Your assignment ::
What is printed must match, line for line, the records from their first line through the line containing "Object locations in", with pictures left out.

-- Supplied material follows --

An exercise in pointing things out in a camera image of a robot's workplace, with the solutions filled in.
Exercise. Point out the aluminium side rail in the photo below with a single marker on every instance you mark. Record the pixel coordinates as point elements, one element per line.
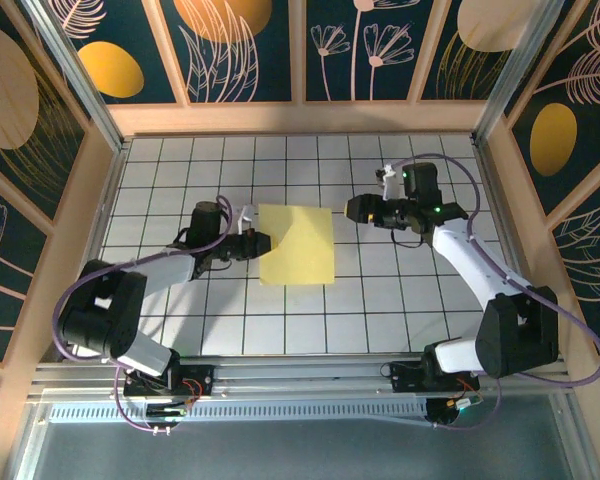
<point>497,200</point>
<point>111,190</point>

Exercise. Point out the grey metal sheet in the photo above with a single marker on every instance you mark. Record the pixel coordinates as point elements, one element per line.
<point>300,455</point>

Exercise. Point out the aluminium corner post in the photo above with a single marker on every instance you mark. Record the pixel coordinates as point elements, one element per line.
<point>82,85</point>
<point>517,75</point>

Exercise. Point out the yellow paper sheet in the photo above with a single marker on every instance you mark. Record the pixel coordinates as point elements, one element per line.
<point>305,250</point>

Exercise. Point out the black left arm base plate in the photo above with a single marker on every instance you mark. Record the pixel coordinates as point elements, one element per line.
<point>200,377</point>

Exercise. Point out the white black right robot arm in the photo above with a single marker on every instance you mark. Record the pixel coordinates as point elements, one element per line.
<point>475,270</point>

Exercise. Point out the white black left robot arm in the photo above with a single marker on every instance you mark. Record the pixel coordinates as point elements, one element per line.
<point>170,270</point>

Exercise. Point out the aluminium rail beam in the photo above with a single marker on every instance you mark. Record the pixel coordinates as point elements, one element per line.
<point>305,372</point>

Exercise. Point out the small circuit board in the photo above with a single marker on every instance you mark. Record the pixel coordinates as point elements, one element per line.
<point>462,404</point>

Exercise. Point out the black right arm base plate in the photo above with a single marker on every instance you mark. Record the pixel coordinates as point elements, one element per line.
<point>405,377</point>

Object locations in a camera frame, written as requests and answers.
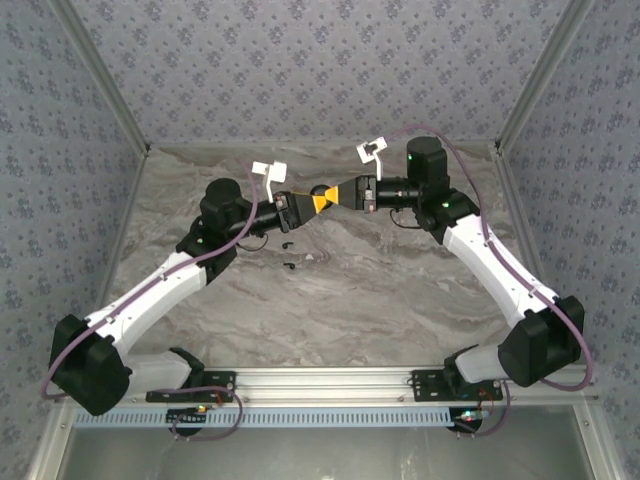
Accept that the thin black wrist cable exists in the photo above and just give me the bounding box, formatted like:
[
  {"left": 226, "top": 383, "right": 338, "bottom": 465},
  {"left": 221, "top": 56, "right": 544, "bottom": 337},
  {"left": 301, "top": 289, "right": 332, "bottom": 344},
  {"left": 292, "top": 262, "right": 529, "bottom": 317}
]
[
  {"left": 236, "top": 231, "right": 270, "bottom": 252},
  {"left": 389, "top": 206, "right": 422, "bottom": 229}
]

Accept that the aluminium table side rail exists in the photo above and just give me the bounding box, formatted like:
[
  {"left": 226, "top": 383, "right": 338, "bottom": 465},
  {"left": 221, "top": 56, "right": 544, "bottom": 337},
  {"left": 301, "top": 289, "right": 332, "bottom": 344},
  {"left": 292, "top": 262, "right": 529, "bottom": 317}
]
[
  {"left": 82, "top": 147, "right": 151, "bottom": 316},
  {"left": 492, "top": 142, "right": 561, "bottom": 301}
]

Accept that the small controller board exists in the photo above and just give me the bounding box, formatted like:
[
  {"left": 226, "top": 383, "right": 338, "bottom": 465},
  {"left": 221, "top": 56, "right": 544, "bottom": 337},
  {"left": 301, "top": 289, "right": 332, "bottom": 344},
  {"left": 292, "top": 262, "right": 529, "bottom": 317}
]
[
  {"left": 166, "top": 405, "right": 210, "bottom": 427},
  {"left": 451, "top": 407, "right": 487, "bottom": 432}
]

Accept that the grey metal panel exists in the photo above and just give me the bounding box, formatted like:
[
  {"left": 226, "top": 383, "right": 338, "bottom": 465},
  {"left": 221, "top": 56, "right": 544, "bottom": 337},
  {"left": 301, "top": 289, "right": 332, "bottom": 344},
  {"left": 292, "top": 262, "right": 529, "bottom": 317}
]
[{"left": 59, "top": 404, "right": 591, "bottom": 480}]

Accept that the pale blue slotted cable duct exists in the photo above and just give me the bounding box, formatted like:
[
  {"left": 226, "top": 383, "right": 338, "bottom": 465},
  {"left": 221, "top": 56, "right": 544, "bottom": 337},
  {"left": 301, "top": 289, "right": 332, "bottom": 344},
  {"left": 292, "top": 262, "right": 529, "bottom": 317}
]
[{"left": 73, "top": 405, "right": 466, "bottom": 430}]

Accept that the long aluminium base rail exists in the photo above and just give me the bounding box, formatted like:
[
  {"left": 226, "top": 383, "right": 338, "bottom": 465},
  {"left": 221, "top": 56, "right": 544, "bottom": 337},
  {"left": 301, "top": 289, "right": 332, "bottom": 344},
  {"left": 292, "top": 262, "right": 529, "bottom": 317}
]
[{"left": 55, "top": 365, "right": 600, "bottom": 405}]

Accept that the aluminium frame post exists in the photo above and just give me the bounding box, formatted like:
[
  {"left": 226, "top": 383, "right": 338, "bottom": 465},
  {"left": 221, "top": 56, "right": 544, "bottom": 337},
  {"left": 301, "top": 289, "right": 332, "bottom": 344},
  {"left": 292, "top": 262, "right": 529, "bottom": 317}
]
[
  {"left": 49, "top": 0, "right": 153, "bottom": 154},
  {"left": 493, "top": 0, "right": 600, "bottom": 154}
]

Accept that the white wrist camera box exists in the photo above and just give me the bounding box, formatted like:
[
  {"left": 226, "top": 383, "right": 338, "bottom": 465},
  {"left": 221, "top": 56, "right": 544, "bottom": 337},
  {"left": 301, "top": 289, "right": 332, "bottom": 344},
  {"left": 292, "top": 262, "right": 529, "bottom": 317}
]
[
  {"left": 251, "top": 160, "right": 289, "bottom": 204},
  {"left": 354, "top": 138, "right": 390, "bottom": 182}
]

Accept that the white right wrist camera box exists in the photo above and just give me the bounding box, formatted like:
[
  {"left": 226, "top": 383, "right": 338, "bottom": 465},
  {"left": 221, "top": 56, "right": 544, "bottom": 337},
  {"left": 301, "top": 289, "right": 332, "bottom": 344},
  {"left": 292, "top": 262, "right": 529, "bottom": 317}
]
[{"left": 354, "top": 138, "right": 390, "bottom": 182}]

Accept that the aluminium frame leg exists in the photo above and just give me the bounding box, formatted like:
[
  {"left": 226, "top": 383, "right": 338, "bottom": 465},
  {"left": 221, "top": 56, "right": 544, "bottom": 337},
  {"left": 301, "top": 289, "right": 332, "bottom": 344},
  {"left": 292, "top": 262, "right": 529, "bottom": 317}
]
[
  {"left": 574, "top": 404, "right": 619, "bottom": 480},
  {"left": 27, "top": 402, "right": 76, "bottom": 480}
]

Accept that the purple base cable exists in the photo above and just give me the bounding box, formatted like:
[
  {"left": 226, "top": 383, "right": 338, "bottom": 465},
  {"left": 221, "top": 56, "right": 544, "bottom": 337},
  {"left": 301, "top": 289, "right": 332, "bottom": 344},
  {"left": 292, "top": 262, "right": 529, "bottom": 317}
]
[
  {"left": 148, "top": 383, "right": 245, "bottom": 443},
  {"left": 453, "top": 371, "right": 513, "bottom": 440}
]

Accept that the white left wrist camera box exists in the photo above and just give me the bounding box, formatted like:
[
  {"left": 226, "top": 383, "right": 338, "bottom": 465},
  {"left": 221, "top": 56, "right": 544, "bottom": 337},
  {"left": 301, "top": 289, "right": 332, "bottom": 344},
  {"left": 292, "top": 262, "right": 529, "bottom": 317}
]
[{"left": 251, "top": 160, "right": 289, "bottom": 204}]

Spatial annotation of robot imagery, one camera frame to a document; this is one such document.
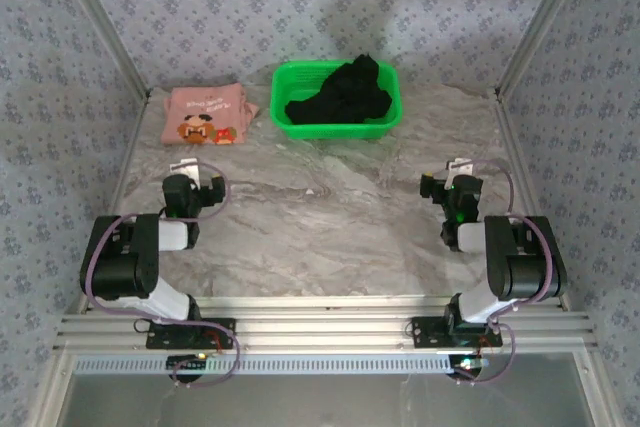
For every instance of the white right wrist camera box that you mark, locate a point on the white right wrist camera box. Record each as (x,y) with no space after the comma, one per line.
(459,168)

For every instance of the green plastic basket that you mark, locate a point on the green plastic basket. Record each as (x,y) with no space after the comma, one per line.
(290,97)

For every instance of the black t-shirt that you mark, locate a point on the black t-shirt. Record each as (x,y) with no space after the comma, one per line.
(345,97)

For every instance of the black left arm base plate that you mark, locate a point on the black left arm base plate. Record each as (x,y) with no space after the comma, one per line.
(165,339)

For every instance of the aluminium frame post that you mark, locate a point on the aluminium frame post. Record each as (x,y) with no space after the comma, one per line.
(100,17)
(545,12)

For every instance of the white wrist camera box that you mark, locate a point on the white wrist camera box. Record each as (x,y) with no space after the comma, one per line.
(459,168)
(182,168)

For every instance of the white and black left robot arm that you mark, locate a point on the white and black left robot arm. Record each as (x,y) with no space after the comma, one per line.
(120,272)

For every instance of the pink printed folded t-shirt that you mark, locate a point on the pink printed folded t-shirt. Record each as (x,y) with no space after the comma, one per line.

-- Supplied material concluded --

Answer section ::
An exercise in pointing things out in a camera image of a robot's workplace, with the solutions filled in.
Exercise. Point out the aluminium side rail in the photo below with a single marker on every instance you mark. Record the pixel coordinates as point elements, one element per line.
<point>497,200</point>
<point>111,190</point>

Exercise. Point out the grey metal sheet in the photo above with a single marker on every instance you mark. Record the pixel coordinates as point elements, one element per line.
<point>300,455</point>

Exercise. Point out the aluminium corner post in the photo above with a single marker on every instance you mark. Record the pixel coordinates as point elements, one element per line.
<point>82,85</point>
<point>517,75</point>

Exercise. Point out the yellow paper sheet in the photo above with a single marker on every instance you mark. Record the pixel coordinates as point elements, one element per line.
<point>305,250</point>

Exercise. Point out the black left arm base plate in the photo above with a single marker on every instance you mark. Record the pixel coordinates as point elements, one element per line.
<point>200,377</point>

Exercise. Point out the white black right robot arm in the photo above with a single marker on every instance you mark. Record the pixel coordinates as point elements, one element per line.
<point>475,270</point>

Exercise. Point out the white black left robot arm in the photo above with a single marker on every instance you mark. Record the pixel coordinates as point elements, one element per line.
<point>170,270</point>

Exercise. Point out the aluminium rail beam in the photo above with a single marker on every instance you mark. Record the pixel coordinates as point elements, one element per line.
<point>305,372</point>

Exercise. Point out the small circuit board in the photo above with a single marker on every instance you mark. Record the pixel coordinates as point elements, one element per line.
<point>462,404</point>

Exercise. Point out the black right arm base plate in the photo above with a single marker on every instance you mark. Record the pixel coordinates as point elements, one element per line.
<point>405,377</point>

Object locations in a camera frame, written as requests and answers.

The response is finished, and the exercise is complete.